Camunda 8 self-managed​
Provisioning Camunda 8 onto your self-managed Kubernetes cluster might depend on various factors. For example, most customers already have own teams providing Elasticsearch for them as a service. However, the following example shows a possible configuration which is close to a cluster of size S in Camunda 8 SaaS, which can serve as a starting point for your own sizing. Such a cluster can serve 500,000 process instances per day and store up to 100,000 process instances in Elasticsearch (in-flight and history).
request | limit | ||
---|---|---|---|
Zeebe | |||
# brokers | 3 | ||
# partitions | 3 | ||
replication factor | 3 | ||
vCPU [cores] | 0.8 | 0.96 | |
Mem [GB] | 2 | 4 | |
Disk [GB] | 32 | 192 | |
gateway | embedded in broker | ||
Operate | |||
#importer | 1 | ||
vCPU [cores] | 0.3 | 1 | |
Mem [GB] limit | 0.2 | 1 | |
#webapp | 2 | ||
vCPU [cores] | 0.3 | 1 | |
Mem [GB] limit | 0.2 | 1 | |
Tasklist | |||
#importer | 1 | ||
vCPU [cores] | 0.3 | 1 | |
Mem [GB] limit | 0.2 | 1 | |
#webapp | 2 | ||
vCPU [cores] | 0.3 | 1 | |
Mem [GB] limit | 0.2 | 2 | |
Optimize | |||
#importer | 1 | ||
vCPU [cores] | 0.3 | 1 | |
Mem [GB] limit | 0.4 | 1 | |
#webapp | 2 | ||
vCPU [cores] | 0.3 | 1 | |
Mem [GB] limit | 0.4 | 1 | |
Elastic | |||
#statefulset | 1 | ||
vCPU [cores] | 1 | 2 | |
Mem [GB] limit | 3 | 6 | |
Disk [GB] request | 64 | 100 | |
Connectors | |||
# | 1 | ||
vCPU [cores] | 0.2 | 0.4 | |
Mem [GB] limit | 0.25 | 0.5 | |
Other (Worker, Analytics, ...) | |||
# | 1 | ||
vCPU [cores] | 0.4 | 0.4 | |
Mem [GB] limit | 0.45 | 0.45 |
Planning non-production environments​
All clusters can be used for development, testing, integration, Q&A, and production. In Camunda 8 SaaS, production and test environments are organized via separate organizations within Camunda 8 to ease the management of clusters, while also minimizing the risk to accidentally accessing a production cluster.

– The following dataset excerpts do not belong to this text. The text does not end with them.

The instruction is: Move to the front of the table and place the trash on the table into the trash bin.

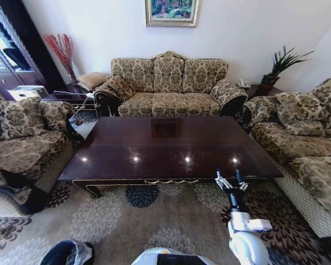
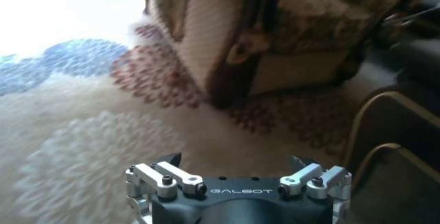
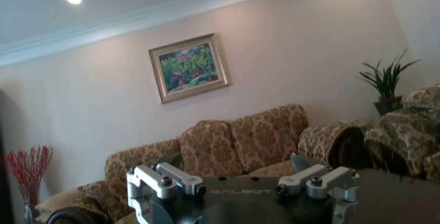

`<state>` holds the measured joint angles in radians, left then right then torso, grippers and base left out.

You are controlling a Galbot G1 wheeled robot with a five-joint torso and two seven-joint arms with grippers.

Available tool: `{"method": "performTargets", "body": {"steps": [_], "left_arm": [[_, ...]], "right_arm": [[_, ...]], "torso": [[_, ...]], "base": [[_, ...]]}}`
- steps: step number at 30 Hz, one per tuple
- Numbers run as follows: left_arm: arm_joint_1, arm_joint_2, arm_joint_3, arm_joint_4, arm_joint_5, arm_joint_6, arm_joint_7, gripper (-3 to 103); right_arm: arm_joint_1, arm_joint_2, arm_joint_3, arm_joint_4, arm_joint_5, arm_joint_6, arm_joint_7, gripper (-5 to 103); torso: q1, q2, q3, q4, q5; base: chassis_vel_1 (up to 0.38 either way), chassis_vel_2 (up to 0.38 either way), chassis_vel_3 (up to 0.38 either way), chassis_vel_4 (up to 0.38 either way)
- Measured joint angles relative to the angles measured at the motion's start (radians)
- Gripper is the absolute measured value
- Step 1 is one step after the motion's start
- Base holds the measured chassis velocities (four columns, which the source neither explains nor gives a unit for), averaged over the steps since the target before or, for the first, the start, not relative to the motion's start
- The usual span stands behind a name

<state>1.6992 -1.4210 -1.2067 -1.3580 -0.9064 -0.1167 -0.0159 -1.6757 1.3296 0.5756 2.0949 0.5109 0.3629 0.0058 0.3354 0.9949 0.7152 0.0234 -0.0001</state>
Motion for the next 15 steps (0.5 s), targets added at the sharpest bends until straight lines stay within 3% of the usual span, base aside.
{"method": "performTargets", "body": {"steps": [3, 5, 6, 10, 11, 13, 15], "left_arm": [[0.040, -0.029, 0.014, -0.229, 0.052, -0.051, 0.070, 100], [0.082, -0.049, 0.040, -0.488, 0.103, -0.081, 0.142, 100], [0.082, -0.049, 0.040, -0.488, 0.103, -0.081, 0.142, 100], [0.133, -0.049, 0.092, -0.850, 0.169, -0.029, 0.167, 100], [0.133, -0.049, 0.092, -0.850, 0.169, -0.029, 0.167, 100], [0.156, -0.019, 0.129, -0.994, 0.227, 0.001, 0.172, 100], [0.162, -0.005, 0.144, -1.036, 0.255, 0.010, 0.177, 100]], "right_arm": [[-0.017, 0.002, 0.001, 0.029, -0.028, -0.034, 0.004, 100], [-0.030, 0.011, 0.002, 0.065, -0.074, -0.063, 0.005, 100], [-0.030, 0.011, 0.002, 0.065, -0.074, -0.063, 0.005, 100], [-0.069, 0.019, 0.010, 0.136, -0.129, -0.123, 0.004, 100], [-0.069, 0.019, 0.010, 0.136, -0.129, -0.123, 0.004, 100], [-0.095, 0.019, 0.020, 0.179, -0.148, -0.159, -0.004, 100], [-0.103, 0.018, 0.023, 0.197, -0.150, -0.171, -0.008, 100]], "torso": [[0.000, 0.000, 0.000, -0.0006, 0.0004], [0.000, 0.000, 0.000, -0.0002, 0.0004], [0.000, 0.000, 0.000, -0.0002, 0.0004], [0.000, 0.000, 0.000, -0.0002, 0.0003], [0.000, 0.000, 0.000, -0.0002, 0.0003], [0.000, 0.000, 0.000, -0.0002, 0.0007], [0.000, 0.000, 0.000, -0.0002, 0.0006]], "base": [[0.000, 0.000, 0.000, 0.000], [0.000, 0.000, 0.000, 0.000], [0.000, 0.000, 0.000, 0.000], [0.000, 0.000, 0.000, 0.000], [0.000, 0.000, 0.000, 0.000], [0.000, 0.000, 0.000, 0.000], [0.000, 0.000, 0.000, 0.000]]}}
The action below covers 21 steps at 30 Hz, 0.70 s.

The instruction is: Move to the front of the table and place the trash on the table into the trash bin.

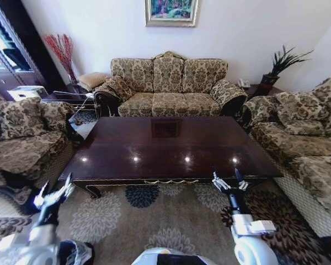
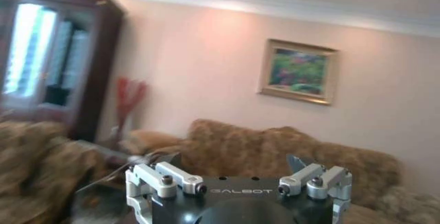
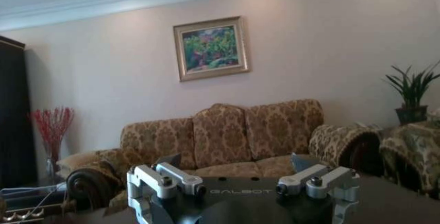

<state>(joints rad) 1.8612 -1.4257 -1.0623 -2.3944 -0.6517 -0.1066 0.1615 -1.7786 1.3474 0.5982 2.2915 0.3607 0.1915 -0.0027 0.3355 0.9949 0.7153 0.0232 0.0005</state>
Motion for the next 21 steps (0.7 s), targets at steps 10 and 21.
{"method": "performTargets", "body": {"steps": [10, 21], "left_arm": [[-0.012, -0.022, 0.068, -0.129, 0.120, 0.100, -0.043, 103], [0.000, -0.038, 0.086, -0.107, 0.181, 0.158, -0.087, 100]], "right_arm": [[-0.014, -0.079, -0.109, 0.135, -0.048, -0.080, -0.070, 100], [-0.013, -0.042, -0.187, 0.123, -0.179, -0.025, -0.020, 100]], "torso": [[0.000, 0.000, 0.000, 0.0005, -0.0005], [0.000, 0.000, 0.000, 0.0000, -0.0005]], "base": [[0.000, 0.000, 0.000, 0.000], [0.000, 0.000, 0.000, 0.000]]}}
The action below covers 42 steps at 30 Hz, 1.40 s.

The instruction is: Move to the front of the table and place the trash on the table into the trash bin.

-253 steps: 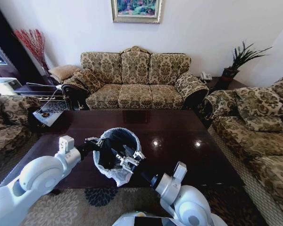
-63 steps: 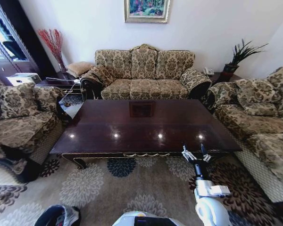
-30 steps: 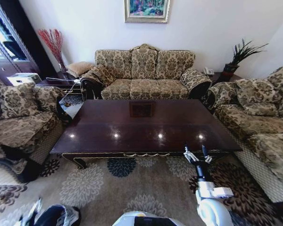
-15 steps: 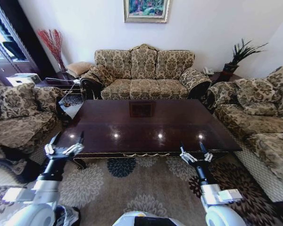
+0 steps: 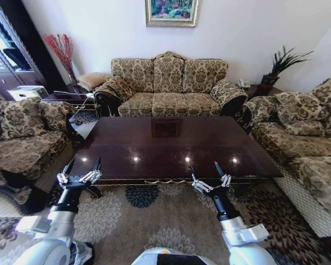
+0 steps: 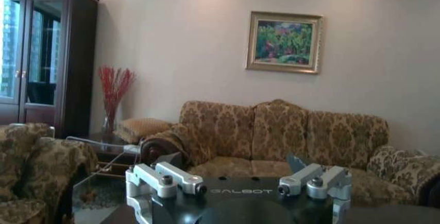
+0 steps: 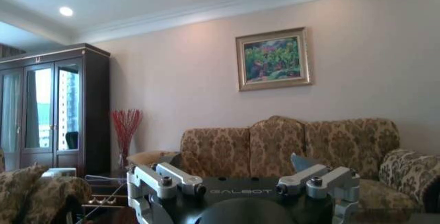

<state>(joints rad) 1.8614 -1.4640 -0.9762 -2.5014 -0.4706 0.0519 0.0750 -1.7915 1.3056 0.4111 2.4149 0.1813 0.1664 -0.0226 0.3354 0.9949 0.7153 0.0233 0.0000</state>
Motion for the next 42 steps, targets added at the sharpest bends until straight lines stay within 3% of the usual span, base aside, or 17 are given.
{"method": "performTargets", "body": {"steps": [42], "left_arm": [[-0.001, 0.001, -0.003, 0.009, -0.005, -0.004, 0.000, 100]], "right_arm": [[0.001, 0.001, 0.003, -0.005, 0.005, 0.002, 0.002, 100]], "torso": [[0.000, 0.000, 0.000, 0.0001, -0.0003]], "base": [[-0.037, -0.036, 0.032, 0.037]]}}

Note that functional unit tests that are written in Java and use zeebe-process-test, will use an in-memory broker in unit tests, so no development cluster is needed for this use case.
For typical integration or functional test environments, you can normally just deploy a small cluster, like the one shown above, even if your production environment is sized bigger. This is typically sufficient, as functional tests typically run much smaller workloads.
Load or performance tests ideally run on the same sizing configuration as your production instance to yield reliable results.
A typical customer set-up consists of:
- 1 Production cluster
- 1 Integration or pre-prod cluster (equal in size to your anticipated production cluster if you want to run load tests or benchmarks)
- 1 Test cluster
- Multiple developer clusters
Ideally, every active developer runs its own cluster, so that the workflow engine does not need to be shared amongst developers. Otherwise, clusters are not isolated, which can lead to errors if for example developer A deploys a new version of the same process as developer B. Typically, developer clusters can be deleted when they are no longer used, as no data needs to be kept, so you might not need one cluster per developer that works with Camunda 8 at some point in time. And using in-memory unit tests further reduces the contention on developer clusters.
However, some customers do share a Camunda 8 cluster amongst various developers for economic reasons. This can work well if everybody is aware of the problems that can arise.
Running experiments and benchmarks​
If you are in doubt about which package to choose, you can do a load test with a representative workload with the target hardware package. This will help you decide if the specific package can serve your needs.
This is recommended if you exceed the above numbers of three million process instances per day.
Take a look at the Camunda 8 benchmark project as a starting point for your own benchmarks.